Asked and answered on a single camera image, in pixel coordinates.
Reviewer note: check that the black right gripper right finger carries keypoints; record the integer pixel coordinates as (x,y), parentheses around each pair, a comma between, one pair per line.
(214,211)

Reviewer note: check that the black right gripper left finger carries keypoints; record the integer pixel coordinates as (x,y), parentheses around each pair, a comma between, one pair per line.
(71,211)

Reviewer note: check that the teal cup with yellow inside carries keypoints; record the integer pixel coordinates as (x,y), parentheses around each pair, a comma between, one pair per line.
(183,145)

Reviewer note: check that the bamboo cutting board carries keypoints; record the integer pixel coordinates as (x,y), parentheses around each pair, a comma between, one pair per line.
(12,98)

Work to be completed:
An exact transcription of every record above is required.

Solution to the exercise:
Asked and answered on a single camera image, in pixel coordinates.
Reviewer note: check that the black right gripper right finger carries keypoints; record the integer pixel coordinates as (x,y), parentheses around each pair, a comma between, one pair per line.
(214,211)

Reviewer note: check that the black right gripper left finger carries keypoints; record the integer pixel coordinates as (x,y), parentheses around each pair, a comma between, one pair per line.
(71,211)

Reviewer note: check that the teal cup with yellow inside carries keypoints; record the integer pixel coordinates as (x,y), parentheses around each pair, a comma between, one pair per line.
(183,145)

Reviewer note: check that the bamboo cutting board carries keypoints; record the integer pixel coordinates as (x,y), parentheses around each pair, a comma between, one pair per line.
(12,98)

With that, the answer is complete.